■ **TASK BRIEF**:
Using the data below, determine the number of lines that include the string "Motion". Write only that number.

■ **COLLECTED MATERIAL**:
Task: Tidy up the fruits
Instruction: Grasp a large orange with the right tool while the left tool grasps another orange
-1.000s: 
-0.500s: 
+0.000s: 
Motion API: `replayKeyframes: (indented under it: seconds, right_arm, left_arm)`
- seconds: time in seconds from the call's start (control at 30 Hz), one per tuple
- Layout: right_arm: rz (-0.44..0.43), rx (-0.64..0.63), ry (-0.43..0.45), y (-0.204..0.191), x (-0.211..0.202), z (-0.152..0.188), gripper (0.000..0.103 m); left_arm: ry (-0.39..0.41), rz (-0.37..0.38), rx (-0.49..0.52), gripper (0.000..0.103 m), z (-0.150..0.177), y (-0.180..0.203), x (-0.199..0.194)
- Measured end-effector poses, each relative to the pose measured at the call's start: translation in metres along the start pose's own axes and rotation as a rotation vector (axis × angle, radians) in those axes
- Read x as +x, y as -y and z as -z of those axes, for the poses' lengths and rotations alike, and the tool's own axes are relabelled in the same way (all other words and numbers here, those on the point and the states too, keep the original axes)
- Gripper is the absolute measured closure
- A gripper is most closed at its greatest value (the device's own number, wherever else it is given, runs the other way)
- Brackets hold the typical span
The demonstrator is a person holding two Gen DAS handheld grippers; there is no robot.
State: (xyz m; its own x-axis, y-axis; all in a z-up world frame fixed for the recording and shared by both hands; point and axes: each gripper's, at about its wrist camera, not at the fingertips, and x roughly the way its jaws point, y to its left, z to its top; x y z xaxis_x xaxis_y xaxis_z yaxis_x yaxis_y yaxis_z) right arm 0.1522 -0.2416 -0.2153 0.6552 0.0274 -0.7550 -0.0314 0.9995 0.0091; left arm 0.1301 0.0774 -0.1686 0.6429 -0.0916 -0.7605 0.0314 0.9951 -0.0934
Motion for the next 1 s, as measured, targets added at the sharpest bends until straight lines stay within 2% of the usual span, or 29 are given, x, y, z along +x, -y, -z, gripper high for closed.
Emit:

■ **EXERCISE SOLUTION**:
2